[Goal of the exercise] Exact copies of all entries are needed. Pictures are to be left out.

[Stored items from a collection]

★ ★ ★ ★

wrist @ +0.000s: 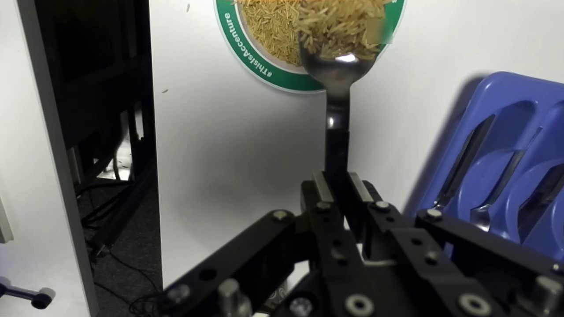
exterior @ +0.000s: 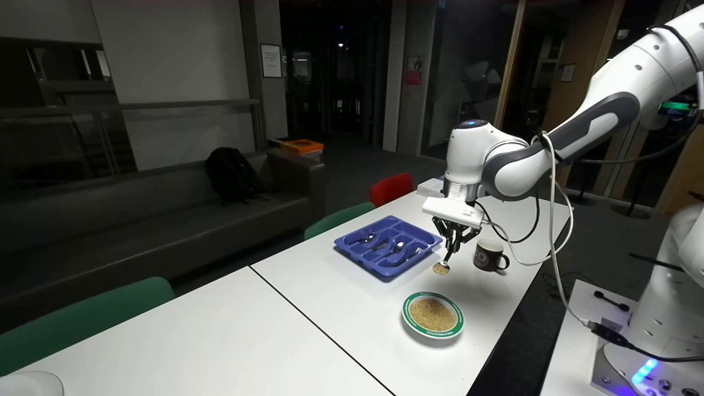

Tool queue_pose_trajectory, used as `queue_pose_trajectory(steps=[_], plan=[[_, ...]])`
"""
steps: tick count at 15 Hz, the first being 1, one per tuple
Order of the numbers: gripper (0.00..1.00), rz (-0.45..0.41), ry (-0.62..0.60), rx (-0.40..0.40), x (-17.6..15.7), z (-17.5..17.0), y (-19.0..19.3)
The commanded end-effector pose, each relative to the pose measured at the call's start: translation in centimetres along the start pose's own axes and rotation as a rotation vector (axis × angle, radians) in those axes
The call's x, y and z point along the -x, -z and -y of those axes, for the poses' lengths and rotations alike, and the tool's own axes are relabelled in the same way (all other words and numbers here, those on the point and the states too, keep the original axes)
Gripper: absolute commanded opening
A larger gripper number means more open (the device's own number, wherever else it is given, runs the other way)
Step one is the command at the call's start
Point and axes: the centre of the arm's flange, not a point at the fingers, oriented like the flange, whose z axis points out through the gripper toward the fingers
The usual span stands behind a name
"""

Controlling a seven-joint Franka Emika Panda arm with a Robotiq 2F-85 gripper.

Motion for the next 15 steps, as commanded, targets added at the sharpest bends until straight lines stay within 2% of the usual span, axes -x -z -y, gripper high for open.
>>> queue_pose_trajectory(steps=[1,7,15], plan=[[0.03,-0.027,0.003,0.004,1.1,1.1,-1.2],[0.03,-0.064,0.047,0.018,2.7,0.5,-3.0],[0.03,-0.132,0.142,-0.081,4.7,0.3,-3.8]])
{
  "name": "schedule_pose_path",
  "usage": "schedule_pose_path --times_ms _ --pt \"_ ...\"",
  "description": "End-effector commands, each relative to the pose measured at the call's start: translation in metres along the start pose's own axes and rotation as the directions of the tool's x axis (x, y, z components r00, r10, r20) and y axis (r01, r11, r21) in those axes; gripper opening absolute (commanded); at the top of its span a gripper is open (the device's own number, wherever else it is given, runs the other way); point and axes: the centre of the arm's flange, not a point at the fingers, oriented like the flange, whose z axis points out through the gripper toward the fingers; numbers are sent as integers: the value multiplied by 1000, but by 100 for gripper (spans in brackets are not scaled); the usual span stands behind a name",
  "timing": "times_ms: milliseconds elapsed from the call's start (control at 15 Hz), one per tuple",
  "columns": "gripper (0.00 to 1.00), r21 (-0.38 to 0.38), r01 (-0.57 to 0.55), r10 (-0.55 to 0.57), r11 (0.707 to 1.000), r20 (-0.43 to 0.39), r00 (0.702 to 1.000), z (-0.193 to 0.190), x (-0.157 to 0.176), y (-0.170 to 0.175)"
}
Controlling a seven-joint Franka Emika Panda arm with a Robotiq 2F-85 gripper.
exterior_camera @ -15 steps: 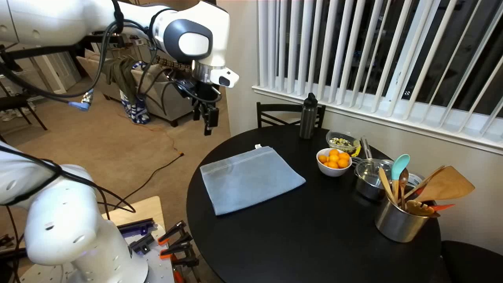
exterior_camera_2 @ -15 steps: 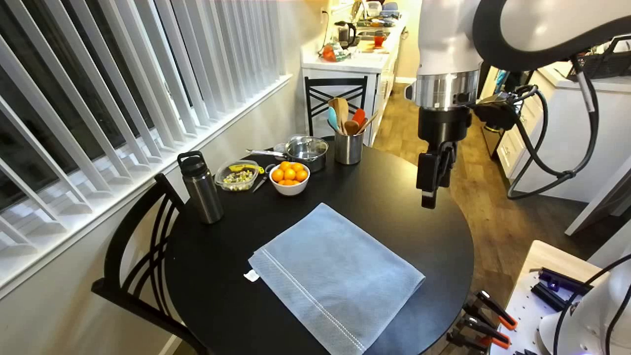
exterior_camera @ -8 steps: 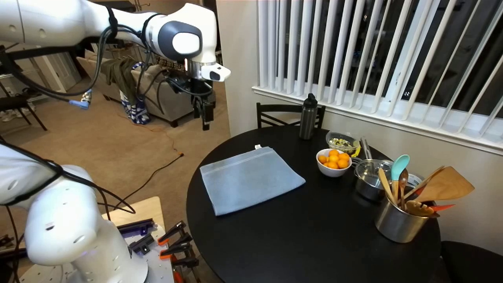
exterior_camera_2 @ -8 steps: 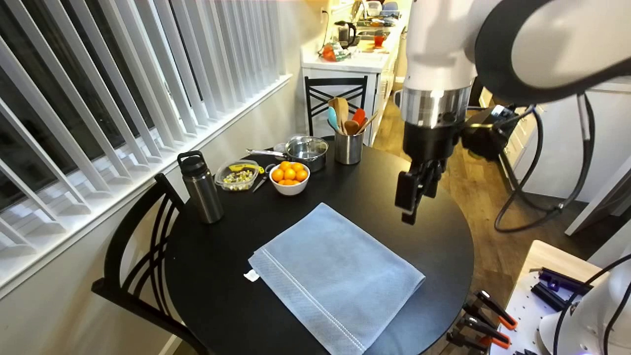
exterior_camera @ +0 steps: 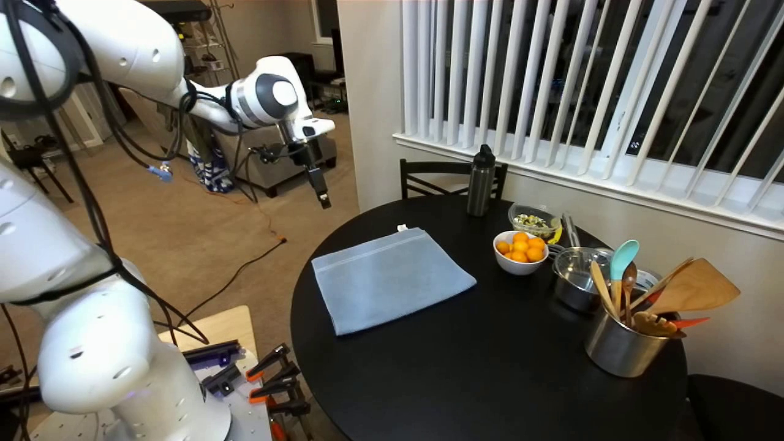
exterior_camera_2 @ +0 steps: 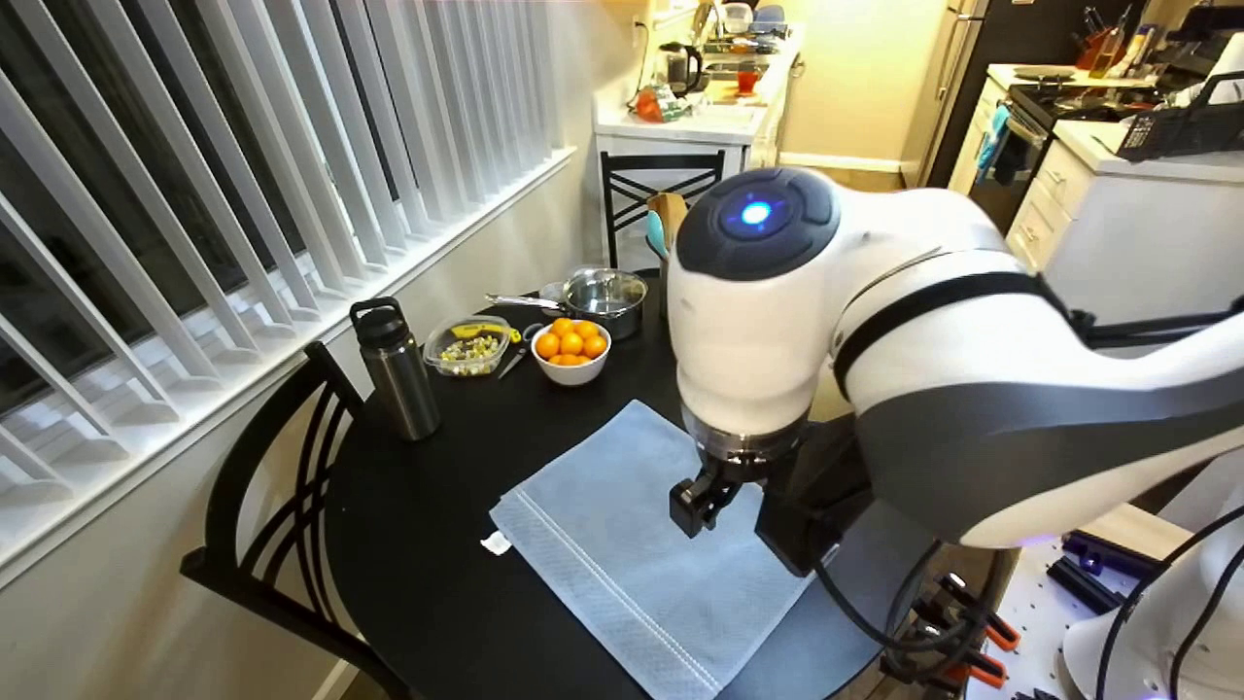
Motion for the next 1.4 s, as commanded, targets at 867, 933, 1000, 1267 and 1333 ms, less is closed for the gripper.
schedule_pose_path --times_ms 867,933,1000,1267,1333 --pt "100 -357 -179 184 917 -20 983 72 18 -61" --pt "100 -386 -188 179 903 -59 982 88 14 -74" --pt "100 -417 -211 184 884 -104 977 103 10 -89" --pt "100 -520 -318 198 793 -275 941 154 -8 -135" --pt "100 -550 -341 194 762 -308 931 165 -10 -141"
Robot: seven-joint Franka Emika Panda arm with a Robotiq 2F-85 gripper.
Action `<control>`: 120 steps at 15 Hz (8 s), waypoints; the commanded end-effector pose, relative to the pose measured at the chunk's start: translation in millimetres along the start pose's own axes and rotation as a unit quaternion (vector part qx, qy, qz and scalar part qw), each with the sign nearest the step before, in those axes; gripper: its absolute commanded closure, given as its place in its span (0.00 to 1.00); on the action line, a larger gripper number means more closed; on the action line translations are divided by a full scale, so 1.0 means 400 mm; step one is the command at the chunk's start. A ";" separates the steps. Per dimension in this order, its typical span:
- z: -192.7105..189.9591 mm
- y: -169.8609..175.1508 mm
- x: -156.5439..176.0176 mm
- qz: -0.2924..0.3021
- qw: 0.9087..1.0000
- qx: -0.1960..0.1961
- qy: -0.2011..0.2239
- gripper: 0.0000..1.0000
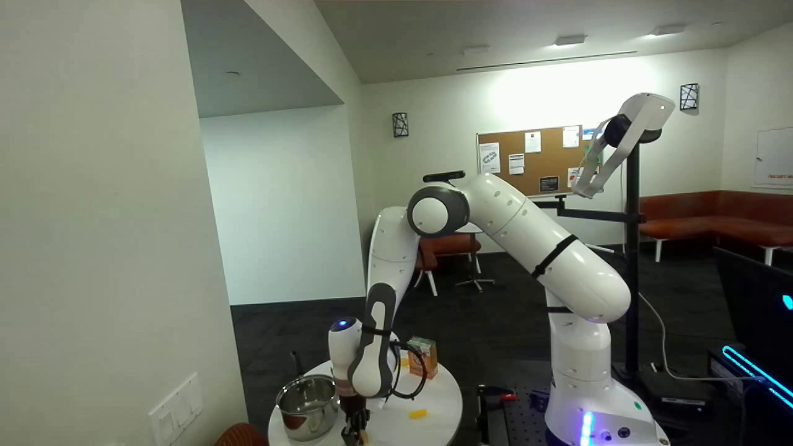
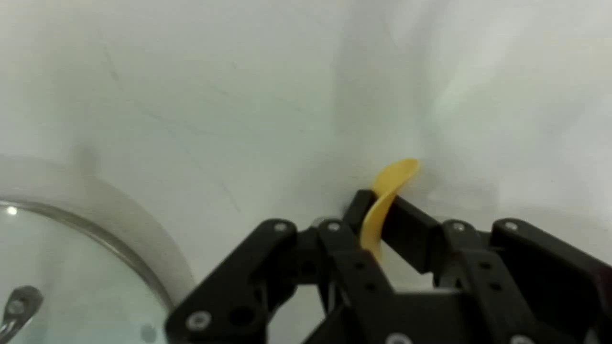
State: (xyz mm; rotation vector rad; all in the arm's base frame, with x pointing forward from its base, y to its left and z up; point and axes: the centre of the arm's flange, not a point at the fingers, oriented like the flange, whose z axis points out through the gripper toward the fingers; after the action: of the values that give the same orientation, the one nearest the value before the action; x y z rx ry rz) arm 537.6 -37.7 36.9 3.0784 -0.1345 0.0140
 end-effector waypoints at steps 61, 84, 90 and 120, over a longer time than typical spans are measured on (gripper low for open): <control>-0.500 -0.021 0.504 0.017 0.994 -0.034 0.106 0.00; -0.781 -0.033 0.157 0.117 0.993 -0.022 0.024 0.00; -0.727 0.025 0.069 0.130 0.991 -0.018 -0.006 0.00; -0.492 0.247 -0.003 0.244 0.970 -0.013 0.005 0.00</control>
State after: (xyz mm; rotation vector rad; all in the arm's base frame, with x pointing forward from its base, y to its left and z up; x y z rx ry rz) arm 527.3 -128.5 240.5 2.9345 -0.8827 0.0538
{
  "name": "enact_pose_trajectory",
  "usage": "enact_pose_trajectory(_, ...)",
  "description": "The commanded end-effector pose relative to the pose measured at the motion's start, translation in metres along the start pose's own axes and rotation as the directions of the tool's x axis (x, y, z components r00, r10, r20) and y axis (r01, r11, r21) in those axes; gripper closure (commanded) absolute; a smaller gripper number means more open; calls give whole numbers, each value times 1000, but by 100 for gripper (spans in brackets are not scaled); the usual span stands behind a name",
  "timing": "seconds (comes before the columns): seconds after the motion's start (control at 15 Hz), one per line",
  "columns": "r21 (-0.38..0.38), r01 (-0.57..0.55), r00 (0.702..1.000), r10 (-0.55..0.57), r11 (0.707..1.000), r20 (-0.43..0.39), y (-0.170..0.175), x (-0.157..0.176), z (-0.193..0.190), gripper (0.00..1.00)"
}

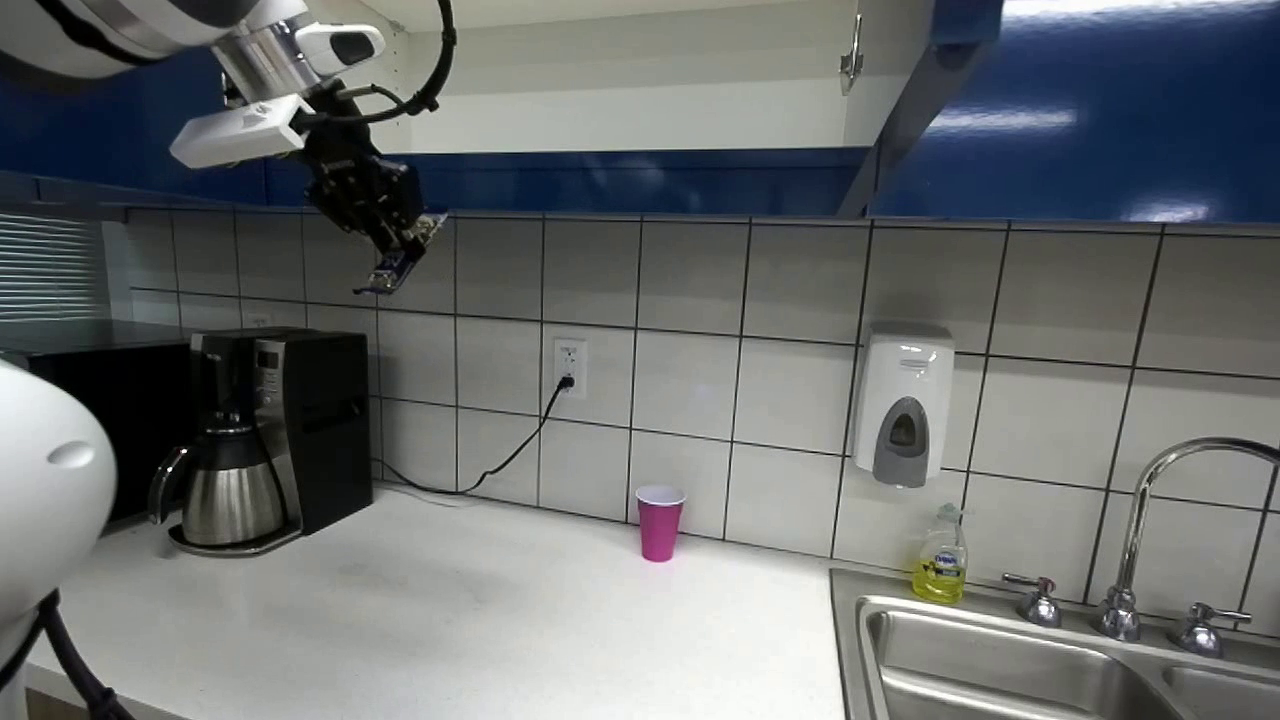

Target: Put the chocolate bar inside the cabinet

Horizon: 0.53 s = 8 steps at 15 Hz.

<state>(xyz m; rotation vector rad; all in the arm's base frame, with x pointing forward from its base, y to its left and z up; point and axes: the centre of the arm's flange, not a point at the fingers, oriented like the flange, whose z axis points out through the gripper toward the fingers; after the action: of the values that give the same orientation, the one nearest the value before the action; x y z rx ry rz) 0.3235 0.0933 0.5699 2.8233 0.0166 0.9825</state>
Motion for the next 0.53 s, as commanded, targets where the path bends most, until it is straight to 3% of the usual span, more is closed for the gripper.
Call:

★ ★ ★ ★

[Completed task]
wrist @ +0.000s: 
exterior @ +0.000s: 

Tool queue_pose_trajectory, used as `queue_pose_trajectory(steps=[_], plan=[[_, ...]])`
"""
steps: tick count at 15 Hz, the first being 1, one per tuple
Order of the numbers: gripper (0.00..1.00), rz (-0.45..0.41), ry (-0.62..0.60), rx (-0.40..0.40), x (-17.6..15.7), z (-17.5..17.0), y (-19.0..19.3)
The commanded end-effector pose, each relative to the pose measured at the call's start: translation in centimetres along the start pose's own axes and rotation as a rotation vector (axis × angle, radians) in those axes
The call's x, y and z point along the -x, -z and -y of those axes, for the poses' lengths and rotations alike, and the tool's own axes are relabelled in the same way (all other words and numbers here, those on the point and the states too, keep the original axes)
Gripper: absolute commanded opening
A larger gripper number means more open (the device's own number, wherever else it is given, runs the other way)
Step one is the command at the call's start
Point and axes: the centre of the arm's flange, not a point at the fingers, oriented like the flange, whose z axis points out through the gripper toward the fingers
The usual span stands behind a name
"""

Controlling a seven-joint Franka Emika Panda arm with a Robotiq 2F-85 gripper.

Motion for the next 15 steps, as commanded, targets added at the sharpest bends until straight lines stay within 2% of the usual span, axes -x -z -y, gripper high for open.
>>> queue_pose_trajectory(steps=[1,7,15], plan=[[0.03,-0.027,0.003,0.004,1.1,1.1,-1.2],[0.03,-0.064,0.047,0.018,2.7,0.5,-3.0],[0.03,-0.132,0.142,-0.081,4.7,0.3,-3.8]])
{
  "name": "schedule_pose_path",
  "usage": "schedule_pose_path --times_ms _ --pt \"_ ...\"",
  "description": "End-effector commands, each relative to the pose measured at the call's start: translation in metres along the start pose's own axes and rotation as the directions of the tool's x axis (x, y, z components r00, r10, r20) and y axis (r01, r11, r21) in those axes; gripper opening absolute (commanded); at the top of its span a gripper is open (the device's own number, wherever else it is given, runs the other way); point and axes: the centre of the arm's flange, not a point at the fingers, oriented like the flange, whose z axis points out through the gripper toward the fingers; numbers are sent as integers: the value multiplied by 1000, but by 100 for gripper (spans in brackets are not scaled); the usual span stands behind a name",
  "timing": "times_ms: milliseconds elapsed from the call's start (control at 15 Hz), one per tuple",
  "columns": "gripper (0.00 to 1.00), r21 (-0.38 to 0.38), r01 (-0.57 to 0.55), r10 (-0.55 to 0.57), r11 (0.707 to 1.000), r20 (-0.43 to 0.39), r00 (0.702 to 1.000), z (-0.193 to 0.190), x (-0.157 to 0.176), y (-0.170 to 0.175)"
}
Controlling a seven-joint Franka Emika Panda arm with a Robotiq 2F-85 gripper.
exterior_camera @ -15 steps: 
exterior_camera_2 @ -15 steps: 
exterior_camera @ -8 steps: 
exterior_camera_2 @ -8 steps: 
exterior_camera @ +0 steps: 
exterior_camera_2 @ +0 steps: 
Motion for the next 1.4 s, as commanded, targets at 867, 933, 1000, 1267 and 1333 ms, less is closed for the gripper.
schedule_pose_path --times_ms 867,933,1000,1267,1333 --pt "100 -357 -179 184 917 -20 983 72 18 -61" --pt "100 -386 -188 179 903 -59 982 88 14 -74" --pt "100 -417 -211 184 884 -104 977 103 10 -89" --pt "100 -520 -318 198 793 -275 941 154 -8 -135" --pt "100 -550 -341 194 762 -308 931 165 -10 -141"
Robot: seven-joint Franka Emika Panda arm with a Robotiq 2F-85 gripper.
Action `<control>`: 120 steps at 15 Hz (8 s), waypoints; the commanded end-effector pose, relative to the pose measured at the chunk's start: translation in millimetres along the start pose's own axes and rotation as a unit quaternion (vector part qx, qy, qz and scalar part qw), each with the sign nearest the step before, in those axes; gripper: its absolute commanded closure, given as its place in its span (0.00 to 1.00); on the action line, a larger gripper number means more closed; on the action line translations are divided by a full scale, so 1.0 means 400 mm; step one is the command at the chunk's start. A ";" separates the steps. Per dimension in this order, its typical span:
- z: -192.7105..189.9591 mm
- y: -169.8609..175.1508 mm
- x: -156.5439..176.0176 mm
- qz: -0.2924..0.3021
- qw: 0.9087..1.0000
- qx: -0.1960..0.1961
- qy: -0.2011..0.2239
- gripper: 0.0000..1.0000
State: (xyz mm; rotation vector rad; all in the arm's base frame, with x pointing forward from its base, y to its left and z up; point and axes: the centre of the arm's flange, not a point at the fingers, oriented like the flange, whose z axis points out through the gripper toward the fingers; after the action: of the values that give the same orientation, the one nearest the value before the action; x y z rx ry rz) arm 537.6 -37.7 36.9 3.0784 -0.1345 0.0140
 end-effector waypoints at steps 61, 84, 90 and 120, over a longer time than typical spans are measured on (gripper low for open): <control>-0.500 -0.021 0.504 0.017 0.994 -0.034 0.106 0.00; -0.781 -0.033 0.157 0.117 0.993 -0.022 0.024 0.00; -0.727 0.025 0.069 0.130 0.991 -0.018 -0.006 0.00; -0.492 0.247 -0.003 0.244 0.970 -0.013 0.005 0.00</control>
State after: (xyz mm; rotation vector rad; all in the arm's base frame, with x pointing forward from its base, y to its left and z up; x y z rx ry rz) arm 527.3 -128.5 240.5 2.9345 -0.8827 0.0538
{
  "name": "enact_pose_trajectory",
  "usage": "enact_pose_trajectory(_, ...)",
  "description": "The commanded end-effector pose relative to the pose measured at the motion's start, translation in metres along the start pose's own axes and rotation as the directions of the tool's x axis (x, y, z components r00, r10, r20) and y axis (r01, r11, r21) in those axes; gripper closure (commanded) absolute; a smaller gripper number means more open; calls give whole numbers, each value times 1000, but by 100 for gripper (spans in brackets are not scaled); the usual span stands behind a name",
  "timing": "seconds (comes before the columns): seconds after the motion's start (control at 15 Hz), one per line",
  "columns": "r21 (-0.38..0.38), r01 (-0.57..0.55), r00 (0.702..1.000), r10 (-0.55..0.57), r11 (0.707..1.000), r20 (-0.43..0.39), y (-0.170..0.175), x (-0.157..0.176), z (-0.193..0.190), gripper (0.00..1.00)"
}


Target: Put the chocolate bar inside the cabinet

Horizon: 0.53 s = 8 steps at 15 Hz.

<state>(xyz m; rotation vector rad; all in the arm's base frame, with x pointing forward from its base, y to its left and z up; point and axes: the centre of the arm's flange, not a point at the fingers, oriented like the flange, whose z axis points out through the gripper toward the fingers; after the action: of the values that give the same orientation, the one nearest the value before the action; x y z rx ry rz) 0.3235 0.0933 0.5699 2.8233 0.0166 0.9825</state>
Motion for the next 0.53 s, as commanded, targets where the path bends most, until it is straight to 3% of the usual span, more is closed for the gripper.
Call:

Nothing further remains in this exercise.